Mozilla co-founder Brendan Eich is stepping down as CEO following protests over his support of a gay marriage ban in California. The Mountain View, California-based nonprofit maker of the Firefox browser infuriated many employees and users last week by promoting Eich. At issue was Eich's $1,000 donation in 2008 to the campaign to pass California's Proposition 8, a constitutional amendment that outlawed same-sex marriages. The ban was overturned when the U.S. Supreme Court last year left in place a lower-court ruling striking down the ballot measure. The contribution had drawn some negative attention in the past but took on more weight when he was named CEO. Mozilla employees and users criticized the move online. Dating website OKCupid replaced its usual homepage for users logging in with Firefox, the world's third-most-popular Web browser, with a note suggesting they not use Mozilla's software to access the site.

* Mobile users are now spending more time on their devices than a year ago and use apps far more than mobile web browsers, according to a new report by analytics firm Flurry. Time spent on a mobile device by the average U.S. consumer has risen to 2 hours and 42 minutes per day, compared to 2 hours and 38 minutes in March 2013. App use has continued to outpace use of mobile web browsers, with the average user spending 86 percent of their mobile time in apps.

* Yahoo has added more layers of security in its effort to shield people's online lives from government spying and other snooping. The measures announced Wednesday include the completion of a system that encrypts all information being transmitted from one Yahoo data center to another. The technology is designed to make the emails and other digital information flowing through data centers indecipherable to outsiders.

* Documents obtained by the Associated Press shows the United States has been setting up a bare-bones Twitter alternatives for Cubans to use with smartphones -- presumably to undermine the regime there.

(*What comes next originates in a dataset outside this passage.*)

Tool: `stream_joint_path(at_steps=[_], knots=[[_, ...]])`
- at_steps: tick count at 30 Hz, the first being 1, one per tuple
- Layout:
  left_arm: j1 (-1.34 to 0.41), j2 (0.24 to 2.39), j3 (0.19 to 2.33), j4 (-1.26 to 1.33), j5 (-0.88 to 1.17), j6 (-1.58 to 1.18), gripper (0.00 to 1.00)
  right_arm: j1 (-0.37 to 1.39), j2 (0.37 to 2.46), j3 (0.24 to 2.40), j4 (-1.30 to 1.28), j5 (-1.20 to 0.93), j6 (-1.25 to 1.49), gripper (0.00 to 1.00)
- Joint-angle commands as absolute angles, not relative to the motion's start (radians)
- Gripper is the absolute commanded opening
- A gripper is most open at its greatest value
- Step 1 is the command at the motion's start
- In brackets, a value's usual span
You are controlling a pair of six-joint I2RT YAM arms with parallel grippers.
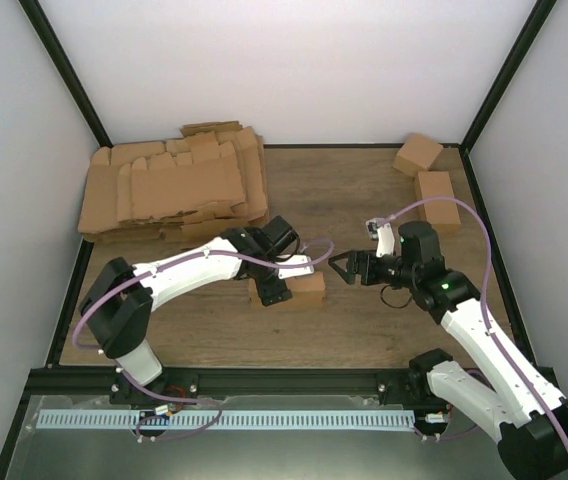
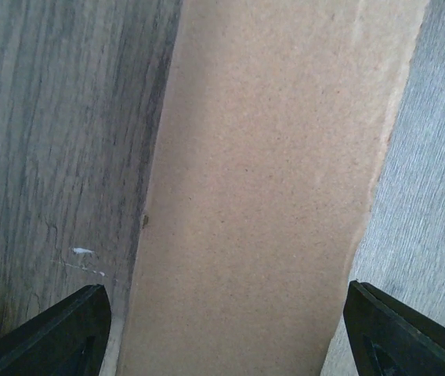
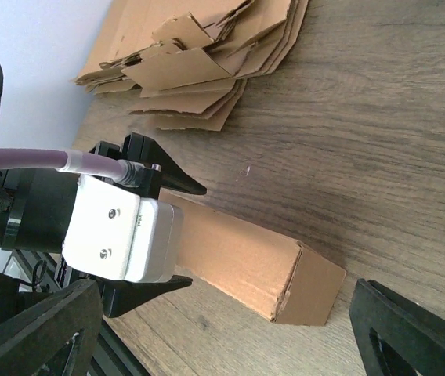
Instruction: Fold the paper box
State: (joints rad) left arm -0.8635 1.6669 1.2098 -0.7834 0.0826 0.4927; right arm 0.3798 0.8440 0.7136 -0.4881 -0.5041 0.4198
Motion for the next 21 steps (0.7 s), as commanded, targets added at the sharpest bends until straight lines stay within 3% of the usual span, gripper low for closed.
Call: stream_joint_path(at_steps=[1, 11, 21], knots=[[-0.864, 1.676, 1.235, -0.799, 0.088, 0.517, 0.82, 0.375, 0.834, 0.717, -0.484, -0.508, 0.421, 0.90], [-0.867, 1.692, 1.266, -0.820, 0.073, 0.498, 0.58, 0.374, 0.824, 0.715, -0.498, -0.501, 0.422, 0.90], [-0.884, 1.554, 1.242, -0.817, -0.004, 0.444, 0.57, 0.374, 0.817, 0.761, -0.539, -0.481, 0.423, 0.90]])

NASA has been told to suspend contact with Russian government officials because of Russia's "ongoing violation of Ukraine's sovereignty and territorial integrity," according to an agency memo circulated Wednesday. The International Space Station, which is jointly operated by NASA, Russia, the European Space Agency, Japan and Canada, is exempt and not directly impacted by the new guidelines.

* Microsoft opened its annual Build conference in San Francisco today by unveiling a new virtual assistant for Windows phones and announcing a Windows 8.1 operating system update. The assistant, named Cortana, tries to be chatty like Siri on Apple's iPhones and iPads, while anticipating information you might want, like Google Now on Android devices.

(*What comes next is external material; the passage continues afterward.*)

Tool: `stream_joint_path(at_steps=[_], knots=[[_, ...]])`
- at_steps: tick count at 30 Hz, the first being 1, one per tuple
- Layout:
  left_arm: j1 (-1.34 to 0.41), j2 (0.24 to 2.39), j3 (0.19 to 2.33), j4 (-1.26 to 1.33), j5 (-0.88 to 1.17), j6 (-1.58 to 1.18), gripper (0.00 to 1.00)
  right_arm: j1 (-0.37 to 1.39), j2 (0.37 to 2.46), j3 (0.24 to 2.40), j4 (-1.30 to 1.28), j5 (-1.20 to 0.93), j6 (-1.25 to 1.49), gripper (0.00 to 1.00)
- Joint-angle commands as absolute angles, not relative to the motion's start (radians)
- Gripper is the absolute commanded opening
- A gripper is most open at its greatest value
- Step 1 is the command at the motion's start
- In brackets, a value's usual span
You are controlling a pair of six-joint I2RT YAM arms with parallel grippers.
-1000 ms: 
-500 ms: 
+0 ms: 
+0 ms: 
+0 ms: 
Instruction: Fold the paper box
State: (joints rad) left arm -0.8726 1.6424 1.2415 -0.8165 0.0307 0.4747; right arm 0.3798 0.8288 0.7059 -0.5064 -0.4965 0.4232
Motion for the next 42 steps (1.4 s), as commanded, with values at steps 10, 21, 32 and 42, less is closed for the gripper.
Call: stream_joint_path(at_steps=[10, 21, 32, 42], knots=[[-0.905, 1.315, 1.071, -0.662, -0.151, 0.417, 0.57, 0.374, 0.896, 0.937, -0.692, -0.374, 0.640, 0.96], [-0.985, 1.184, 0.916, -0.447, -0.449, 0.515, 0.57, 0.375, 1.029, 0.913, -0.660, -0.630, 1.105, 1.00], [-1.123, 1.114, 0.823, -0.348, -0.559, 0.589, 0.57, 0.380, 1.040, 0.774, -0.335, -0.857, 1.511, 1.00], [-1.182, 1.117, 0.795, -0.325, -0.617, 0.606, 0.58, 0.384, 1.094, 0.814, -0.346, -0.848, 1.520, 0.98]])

* Adding a new twist in the Apple-Samsung legal battle, the South Korean tech giant rebuffed Apple's claims that it had committed patent theft. Instead, Samsung insisted it hadn't written any of the Android software on its smartphones and tablets -- Google did. In the latest courtroom drama between Apple and Samsung, the lawyer for Samsung told jurors that Apple's gripe is with Android, a Google-developed smartphone operating system that now makes up about 70 percent of the global market. Both companies accuse each other of stealing ideas from one another. The trial got underway this week at U.S. District Court in San Jose, Calif.

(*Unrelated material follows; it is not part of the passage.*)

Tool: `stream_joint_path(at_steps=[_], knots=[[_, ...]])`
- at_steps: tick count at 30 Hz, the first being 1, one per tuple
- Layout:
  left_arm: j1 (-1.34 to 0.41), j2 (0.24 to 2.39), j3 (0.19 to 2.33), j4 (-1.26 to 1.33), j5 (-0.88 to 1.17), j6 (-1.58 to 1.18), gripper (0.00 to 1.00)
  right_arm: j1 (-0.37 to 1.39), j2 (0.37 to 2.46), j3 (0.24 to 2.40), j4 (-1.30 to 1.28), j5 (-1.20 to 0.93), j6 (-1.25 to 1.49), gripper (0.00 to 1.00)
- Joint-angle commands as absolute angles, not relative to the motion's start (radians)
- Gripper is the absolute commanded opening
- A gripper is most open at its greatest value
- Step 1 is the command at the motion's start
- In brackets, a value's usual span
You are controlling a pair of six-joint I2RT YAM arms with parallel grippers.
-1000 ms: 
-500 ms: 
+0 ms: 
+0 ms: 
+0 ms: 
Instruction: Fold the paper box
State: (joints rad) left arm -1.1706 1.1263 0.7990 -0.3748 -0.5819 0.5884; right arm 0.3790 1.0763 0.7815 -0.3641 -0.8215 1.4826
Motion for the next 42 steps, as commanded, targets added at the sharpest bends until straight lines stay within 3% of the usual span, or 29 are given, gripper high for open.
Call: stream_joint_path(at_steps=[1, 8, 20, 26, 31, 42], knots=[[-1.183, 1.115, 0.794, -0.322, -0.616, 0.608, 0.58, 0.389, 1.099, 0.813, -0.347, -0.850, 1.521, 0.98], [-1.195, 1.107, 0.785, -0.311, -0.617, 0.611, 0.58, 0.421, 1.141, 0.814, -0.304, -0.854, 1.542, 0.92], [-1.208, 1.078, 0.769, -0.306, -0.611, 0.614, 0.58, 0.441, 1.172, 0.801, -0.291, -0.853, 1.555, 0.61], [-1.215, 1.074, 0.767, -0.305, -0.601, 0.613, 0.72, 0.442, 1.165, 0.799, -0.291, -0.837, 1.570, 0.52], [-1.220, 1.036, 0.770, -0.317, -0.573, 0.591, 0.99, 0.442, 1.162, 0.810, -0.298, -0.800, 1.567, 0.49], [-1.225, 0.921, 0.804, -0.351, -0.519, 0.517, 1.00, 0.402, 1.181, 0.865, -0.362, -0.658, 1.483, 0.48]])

* Nest CEO Tony Fadell issued a memo Thursday indicating that the company will be pulling the Nest Protect smoke detector from retail shelves, and disabling a core feature via software update for existing owners. The company described the problem as "a unique combination of circumstances that caused us to question whether the Nest Wave could be unintentionally activated. This could delay an alarm going off if there was a real fire."